# TRY IT
From the first line of the material to the line containing "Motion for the", inclusive, write out each line exactly, leaving out the pictures.

++++ COLLECTED DATA ++++

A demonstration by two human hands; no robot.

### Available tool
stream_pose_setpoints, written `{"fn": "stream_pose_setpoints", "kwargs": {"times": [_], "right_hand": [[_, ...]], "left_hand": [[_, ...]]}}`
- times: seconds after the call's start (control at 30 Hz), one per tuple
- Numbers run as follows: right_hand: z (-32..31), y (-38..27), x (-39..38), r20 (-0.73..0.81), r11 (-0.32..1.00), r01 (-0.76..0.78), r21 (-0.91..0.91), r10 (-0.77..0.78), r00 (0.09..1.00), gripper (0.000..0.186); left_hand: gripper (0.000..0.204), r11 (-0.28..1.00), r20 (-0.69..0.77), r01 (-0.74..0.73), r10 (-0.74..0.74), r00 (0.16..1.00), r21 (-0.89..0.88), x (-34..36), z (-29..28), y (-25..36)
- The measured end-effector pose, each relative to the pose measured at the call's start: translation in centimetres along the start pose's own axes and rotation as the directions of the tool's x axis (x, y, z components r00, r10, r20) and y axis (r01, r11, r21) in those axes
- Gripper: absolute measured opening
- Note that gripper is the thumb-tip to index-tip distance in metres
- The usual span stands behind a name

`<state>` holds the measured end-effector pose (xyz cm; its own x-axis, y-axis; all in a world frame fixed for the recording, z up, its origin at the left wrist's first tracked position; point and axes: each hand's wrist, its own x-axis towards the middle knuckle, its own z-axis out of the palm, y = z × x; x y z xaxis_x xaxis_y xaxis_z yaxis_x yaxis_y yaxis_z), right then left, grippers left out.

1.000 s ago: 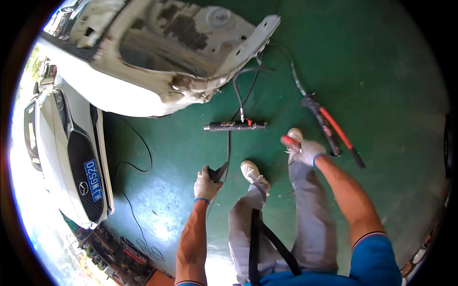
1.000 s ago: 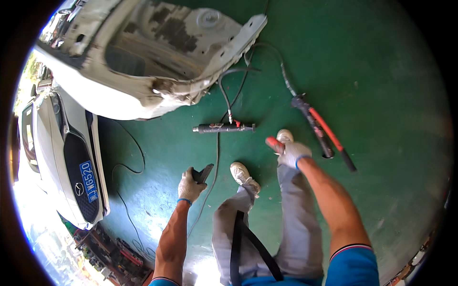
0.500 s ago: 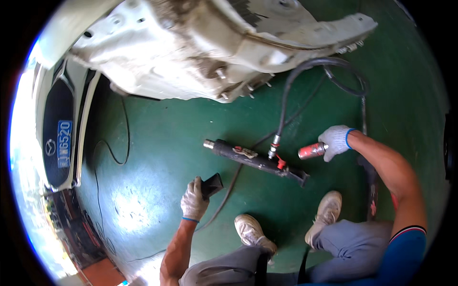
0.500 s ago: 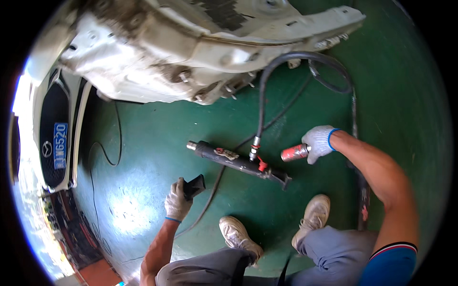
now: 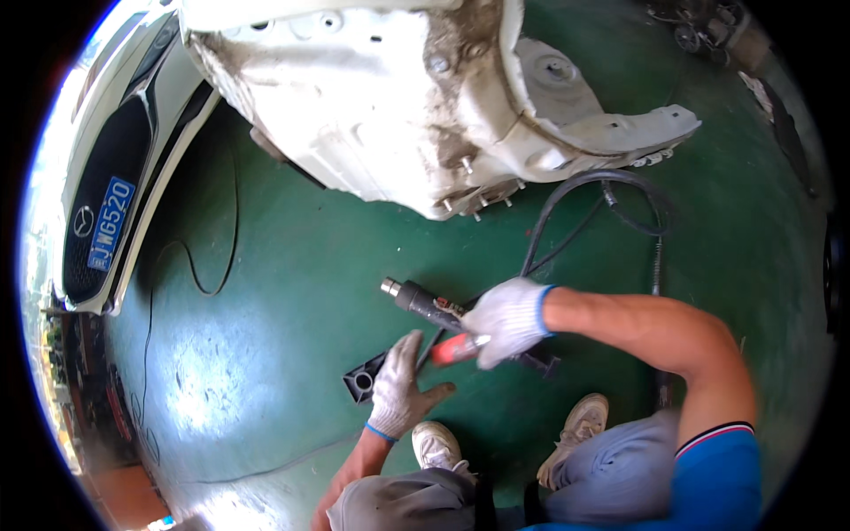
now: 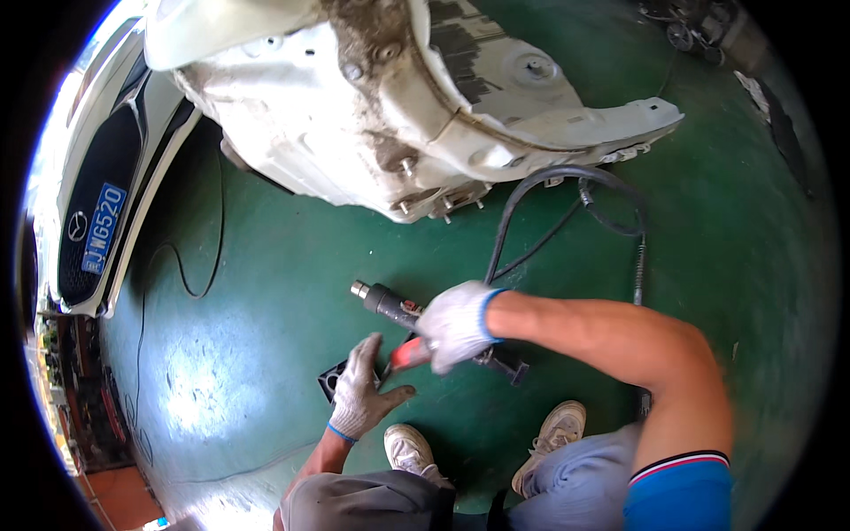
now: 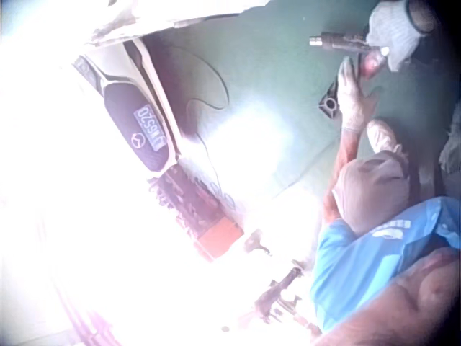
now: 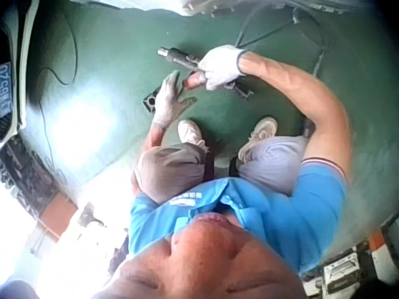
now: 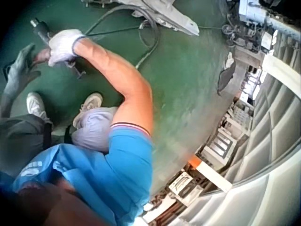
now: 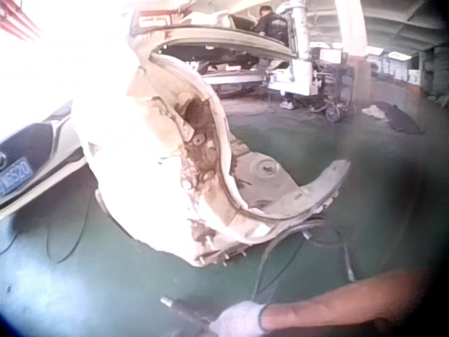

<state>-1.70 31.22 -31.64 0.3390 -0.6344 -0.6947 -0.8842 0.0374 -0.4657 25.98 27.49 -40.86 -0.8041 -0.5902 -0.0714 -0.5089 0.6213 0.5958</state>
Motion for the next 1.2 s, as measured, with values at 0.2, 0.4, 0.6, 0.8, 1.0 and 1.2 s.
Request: {"fn": "stream_pose_setpoints", "kwargs": {"times": [0.2,0.4,0.6,0.8,1.0,1.2], "right_hand": [[0.9,-1.3,4.7,0.008,0.855,0.158,0.494,-0.187,0.982,0.057],[5.3,3.8,13.5,-0.430,0.959,-0.202,0.200,0.271,0.861,0.082],[9.6,1.4,18.9,-0.503,0.851,-0.298,0.433,0.502,0.703,0.058],[9.3,-2.6,15.7,-0.519,0.857,-0.221,0.466,0.467,0.716,0.042],[10.6,-4.2,11.6,-0.608,0.908,-0.053,0.416,0.321,0.726,0.050],[10.2,-4.6,9.4,-0.578,0.914,-0.056,0.401,0.300,0.759,0.057]], "left_hand": [[0.071,0.952,0.223,0.191,-0.138,0.965,-0.239,2.9,-0.4,-0.1],[0.037,0.464,-0.002,0.314,-0.563,0.826,-0.829,0.8,2.4,-4.6],[0.037,0.062,-0.044,-0.002,-0.676,0.736,-0.998,2.0,-1.4,-5.8],[0.038,0.120,-0.263,-0.245,-0.642,0.720,-0.962,3.7,-7.3,-7.5],[0.040,0.084,-0.292,-0.295,-0.539,0.790,-0.952,5.1,-9.4,-5.7],[0.019,-0.190,-0.118,-0.304,-0.636,0.762,-0.934,4.8,-5.8,-4.1]]}}
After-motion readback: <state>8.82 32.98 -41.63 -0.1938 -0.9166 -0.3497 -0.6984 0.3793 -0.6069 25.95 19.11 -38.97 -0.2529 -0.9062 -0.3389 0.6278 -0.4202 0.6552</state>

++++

# ANSWER SECTION
A demonstration by two human hands; no robot.

### Available tool
stream_pose_setpoints, written `{"fn": "stream_pose_setpoints", "kwargs": {"times": [_], "right_hand": [[_, ...]], "left_hand": [[_, ...]]}}`
- times: seconds after the call's start (control at 30 Hz), one per tuple
- Numbers run as follows: right_hand: z (-32..31), y (-38..27), x (-39..38), r20 (-0.73..0.81), r11 (-0.32..1.00), r01 (-0.76..0.78), r21 (-0.91..0.91), r10 (-0.77..0.78), r00 (0.09..1.00), gripper (0.000..0.186); left_hand: gripper (0.000..0.204), r11 (-0.28..1.00), r20 (-0.69..0.77), r01 (-0.74..0.73), r10 (-0.74..0.74), r00 (0.16..1.00), r21 (-0.89..0.88), x (-34..36), z (-29..28), y (-25..36)
- The measured end-effector pose, each relative to the pose measured at the call's start: translation in centimetres along the start pose's own axes and rotation as the directions of the tool's x axis (x, y, z components r00, r10, r20) and y axis (r01, r11, r21) in those axes
- Gripper: absolute measured opening
- Note that gripper is the thumb-tip to index-tip distance in metres
- The usual span stands behind a name

`<state>` holds the measured end-effector pose (xyz cm; its own x-axis, y-axis; all in a world frame fixed for the recording, z up, its origin at the left wrist's first tracked position; point and axes: each hand's wrist, its own x-axis towards the middle knuckle, its own z-axis out of the palm, y = z × x; x y z xaxis_x xaxis_y xaxis_z yaxis_x yaxis_y yaxis_z), right then left, grippers left out.

1.000 s ago: 
1.000 s ago: 
0.500 s ago: 
0.500 s ago: 
now: 
now: 
now: 
now: 
now: 
now: 

<state>-1.70 31.22 -31.64 0.3390 -0.6344 -0.6947 -0.8842 0.0374 -0.4657 25.98 27.49 -40.86 -0.8041 -0.5902 -0.0714 -0.5089 0.6213 0.5958</state>
Motion for the next 1.2 s, as measured, with values at 0.2, 0.4, 0.6, 0.8, 1.0 and 1.2 s.

This exercise requires no further output.